Julie Finkbiner thinks small neighborhood schools are “jewels” that serve schools and communities well.
They provide academic environments that produce young people more connected to the places where they live, she said.
“These small schools are treasures that are being treated like trash.”
Finkbiner led an unsuccessful crusade to the save the neighborhood school in New Berlin in Union County. But she was not defeated.
As president of the New Berlin Borough Council, she was able to convince the other members to buy the vacant school. At the last council meeting, a committee was appointed to consider what to do with it.
It is a fight being waged across Pennsylvania in big cities and small villages.
On the day Gov.
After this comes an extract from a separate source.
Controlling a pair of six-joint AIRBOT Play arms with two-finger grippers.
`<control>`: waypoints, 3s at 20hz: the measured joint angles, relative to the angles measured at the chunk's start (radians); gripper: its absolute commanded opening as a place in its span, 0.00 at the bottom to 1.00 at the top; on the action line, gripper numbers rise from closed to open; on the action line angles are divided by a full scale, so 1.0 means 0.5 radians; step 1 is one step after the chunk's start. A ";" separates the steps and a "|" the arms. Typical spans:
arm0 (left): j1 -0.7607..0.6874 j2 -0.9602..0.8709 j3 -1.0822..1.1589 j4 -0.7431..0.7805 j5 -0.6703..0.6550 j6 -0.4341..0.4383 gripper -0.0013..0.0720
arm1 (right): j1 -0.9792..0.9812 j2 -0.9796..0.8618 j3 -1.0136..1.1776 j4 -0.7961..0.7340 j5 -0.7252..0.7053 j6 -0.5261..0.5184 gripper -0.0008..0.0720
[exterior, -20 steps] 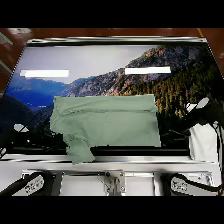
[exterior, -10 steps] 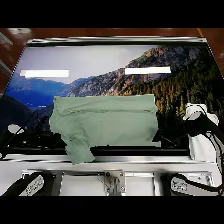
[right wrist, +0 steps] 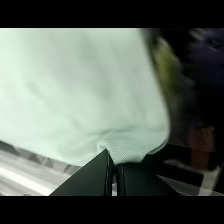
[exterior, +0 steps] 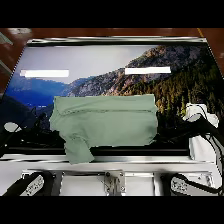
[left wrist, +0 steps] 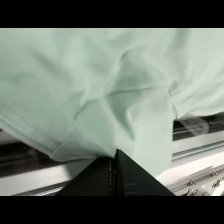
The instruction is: Fold the shirts.
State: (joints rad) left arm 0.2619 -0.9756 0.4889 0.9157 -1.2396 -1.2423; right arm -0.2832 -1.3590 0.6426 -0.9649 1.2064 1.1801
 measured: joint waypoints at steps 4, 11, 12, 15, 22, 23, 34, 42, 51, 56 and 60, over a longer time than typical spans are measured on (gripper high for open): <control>0.000 0.041 0.270 0.002 0.013 0.049 0.07 | 0.005 0.161 0.133 0.195 -0.015 -0.149 0.10; 0.000 -0.130 0.732 0.002 0.161 0.084 0.07 | 0.215 0.124 0.557 0.226 -0.375 -0.092 0.10; 0.000 -0.189 0.807 0.000 0.179 0.085 0.07 | 0.237 0.082 0.626 0.210 -0.425 -0.069 0.10; 0.000 -0.423 1.069 -0.023 0.208 0.086 0.07 | 0.280 -0.070 0.848 0.166 -0.526 -0.003 0.10; 0.002 -1.056 1.630 -0.294 0.217 0.090 0.07 | 0.303 -0.385 1.111 0.098 -0.637 0.082 0.10; 0.002 -1.135 1.674 -0.319 0.213 0.087 0.07 | 0.303 -0.422 1.122 0.094 -0.648 0.095 0.10; 0.053 -1.500 1.807 -0.392 0.014 0.037 0.66 | 0.264 -0.591 1.146 0.042 -0.680 0.184 0.88; 0.189 -1.457 1.906 -0.422 -0.349 0.024 0.66 | 0.085 -0.678 1.145 0.093 -0.479 0.378 0.88; 0.079 -1.313 1.916 -0.543 -0.412 0.055 0.20 | 0.313 -0.816 1.144 0.463 -0.702 0.375 0.10; -0.150 -1.301 1.917 -0.570 -0.340 0.060 0.07 | 0.301 -0.526 1.144 0.523 -0.677 0.281 0.10; -0.549 -1.302 1.905 -0.575 -0.027 0.058 0.07 | 0.286 -0.146 1.144 0.527 -0.462 0.258 0.10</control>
State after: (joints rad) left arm -0.0124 -1.6264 1.4414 0.6285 -1.2530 -1.2133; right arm -0.1402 -1.4322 1.2144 -0.7013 0.9756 1.3090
Tom Corbett delivered his budget address, busloads of protesters descended on Harrisburg to express their outrage over a plan to shutter 29 schools in Philadelphia.
That is on top of the 207 public schools in Pennsylvania’s 500 districts closed in the first two years of the Corbett administration.
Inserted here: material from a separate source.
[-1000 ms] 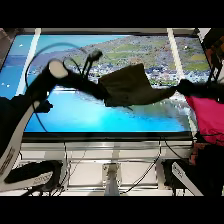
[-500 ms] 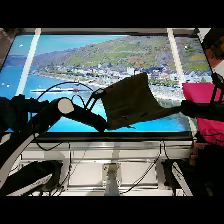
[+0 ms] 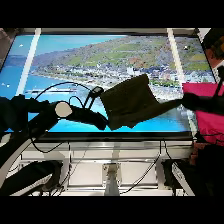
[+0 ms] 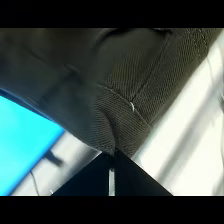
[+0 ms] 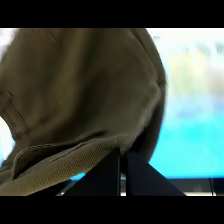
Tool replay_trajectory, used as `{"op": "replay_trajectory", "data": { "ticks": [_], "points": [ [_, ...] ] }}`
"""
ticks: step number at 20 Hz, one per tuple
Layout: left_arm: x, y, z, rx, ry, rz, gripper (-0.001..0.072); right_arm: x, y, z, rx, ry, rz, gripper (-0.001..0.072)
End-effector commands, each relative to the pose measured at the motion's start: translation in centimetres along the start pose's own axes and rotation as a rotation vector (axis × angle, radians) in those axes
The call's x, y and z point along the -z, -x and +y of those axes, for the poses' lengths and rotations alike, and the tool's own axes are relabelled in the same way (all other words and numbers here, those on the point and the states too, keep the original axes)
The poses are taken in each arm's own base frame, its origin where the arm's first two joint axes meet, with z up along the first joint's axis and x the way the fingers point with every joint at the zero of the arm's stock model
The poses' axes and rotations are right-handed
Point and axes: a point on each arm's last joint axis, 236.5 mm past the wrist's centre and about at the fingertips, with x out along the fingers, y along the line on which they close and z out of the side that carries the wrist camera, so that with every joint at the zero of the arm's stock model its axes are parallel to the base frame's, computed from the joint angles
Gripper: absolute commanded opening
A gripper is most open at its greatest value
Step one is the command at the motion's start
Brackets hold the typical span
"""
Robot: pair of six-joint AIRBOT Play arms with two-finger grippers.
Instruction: Fold the clothes and pants, and hang the long-sleeved shirts on hangers.
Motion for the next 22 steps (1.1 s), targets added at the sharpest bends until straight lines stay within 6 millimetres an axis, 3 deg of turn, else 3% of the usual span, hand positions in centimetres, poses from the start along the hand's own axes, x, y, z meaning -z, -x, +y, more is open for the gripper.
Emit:
{"op": "replay_trajectory", "data": {
  "ticks": [1,4,7,9,11,12,13,14,15,17,19,20,21,22],
  "points": [
    [-5.5,1.4,2.9,-0.093,0.039,-0.225,0.0009,-4.2,-2.8,3.6,-0.1,0.09,-0.016,0.0007],
    [-9.6,4.1,7.1,-0.183,0.148,-0.424,0.0009,-8.1,-7.5,6.1,-0.132,0.147,-0.008,0.0007],
    [-12.4,6.6,11.5,-0.294,0.195,-0.581,0.0009,-11.3,-13.2,7.6,-0.143,0.171,-0.001,0.0007],
    [-13.6,7.2,13.9,-0.363,0.212,-0.661,0.0009,-12.3,-17.1,8.4,-0.153,0.171,0.001,0.0008],
    [-15.2,7.6,16.9,-0.462,0.222,-0.77,0.0011,-14.8,-20.5,9.2,-0.151,0.165,-0.099,0.001],
    [-15.7,7.8,18.2,-0.509,0.222,-0.817,0.0071,-16.5,-21.7,9.4,-0.148,0.153,-0.179,0.0044],
    [-16.0,7.9,19.3,-0.548,0.225,-0.852,0.0276,-17.9,-22.3,9.5,-0.141,0.151,-0.247,0.0153],
    [-16.0,7.9,20.0,-0.572,0.226,-0.869,0.0555,-19.3,-22.3,9.3,-0.137,0.139,-0.311,0.0258],
    [-16.1,8.0,20.4,-0.578,0.24,-0.885,0.0657,-20.3,-22.1,9.3,-0.135,0.131,-0.355,0.0273],
    [-16.7,8.9,20.2,-0.579,0.244,-0.919,0.0657,-21.4,-21.2,8.8,-0.128,0.126,-0.39,0.0273],
    [-17.9,11.0,18.7,-0.563,0.228,-0.97,0.0657,-21.0,-20.6,7.9,-0.129,0.085,-0.343,0.0274],
    [-18.5,12.7,17.4,-0.545,0.215,-1.003,0.0656,-20.4,-20.4,7.0,-0.129,0.035,-0.284,0.0327],
    [-18.9,14.3,15.8,-0.517,0.201,-1.026,0.0656,-19.3,-20.2,5.7,-0.121,-0.004,-0.21,0.0472],
    [-19.2,16.1,13.7,-0.481,0.181,-1.047,0.0654,-17.9,-20.0,3.8,-0.104,-0.023,-0.119,0.0476]
  ]
}}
Twenty-eight of them were in 56 districts in eight rural Pennsylvania counties surveyed for this story.
No one seems to have a handle yet on how many more schools will close in 2013.
A department of education spokesman said data about upcoming school closings has not been compiled yet.
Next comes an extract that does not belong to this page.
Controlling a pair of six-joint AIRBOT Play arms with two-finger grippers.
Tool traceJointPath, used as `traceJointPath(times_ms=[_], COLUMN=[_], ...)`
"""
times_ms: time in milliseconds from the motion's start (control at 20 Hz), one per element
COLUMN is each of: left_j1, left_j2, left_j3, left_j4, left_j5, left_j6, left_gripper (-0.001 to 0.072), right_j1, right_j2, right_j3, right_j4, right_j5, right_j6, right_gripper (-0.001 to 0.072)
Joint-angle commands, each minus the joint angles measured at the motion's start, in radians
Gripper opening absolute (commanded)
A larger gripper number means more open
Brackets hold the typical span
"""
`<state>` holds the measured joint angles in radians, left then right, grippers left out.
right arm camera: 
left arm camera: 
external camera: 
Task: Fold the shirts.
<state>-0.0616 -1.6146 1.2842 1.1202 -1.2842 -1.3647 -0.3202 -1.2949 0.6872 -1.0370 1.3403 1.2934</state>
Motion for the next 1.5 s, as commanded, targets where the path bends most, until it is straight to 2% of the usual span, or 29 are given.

Steve Robinson, a spokesman for the Pennsylvania School Board Association, said that while it is not clear how many schools will close, there are certainly more on the chopping block.
Corbett’s budget only includes an average 1.65 percent basic education funding increase and even the $1 billion targeted grant program tied to liquor privatization would not provide money for the 2013-14 budget year.
Robinson said he monitors news coverage of school board meetings across the state and there are numerous districts where school closings are being discussed.
“You might move to a neighborhood because you want your kids to be able to walk to school, but if the kids have to ride the bus because the school closed, you might wonder what is the point of living in the neighborhood, anymore,” said Thomas Hylton, a Pultizer Prize-winning writer and anti-sprawl advocate.
The buildings may remain vacant or when another use is found, it rarely is the sort of thing that attracts young families. One of the more common ways of recycling schools is to turn them into senior housing, which fills a need but does not exactly replace the void created by the flight of young families, said Bill Fontana, executive director of The Pennsylvania Downtown Center.
“Seniors are less mobile, have less disposable income and it is a population, that, by and large, tends not to get as involved in the community.”
Fontana said the concerns about the community-damaging impact of closing neighborhood schools was recognized more than a decade ago by the National Trust for Historic Preservation and the Smart Growth Network, which issued a report suggesting, among other things, that when community schools must be replaced the district replace them with facilities in the same neighborhoods.
Fontana said there appears to be a trend of developing in some areas where young people are opting to move back into the smaller cities with the intention of raising their families in the community. If that trend begins to pick up steam it would bode well for many of the communities fighting to keep their schools.
In the meantime, community leaders across Pennsylvania are fighting to save schools or find some way to recapture the vitality that the neighborhood school once brought.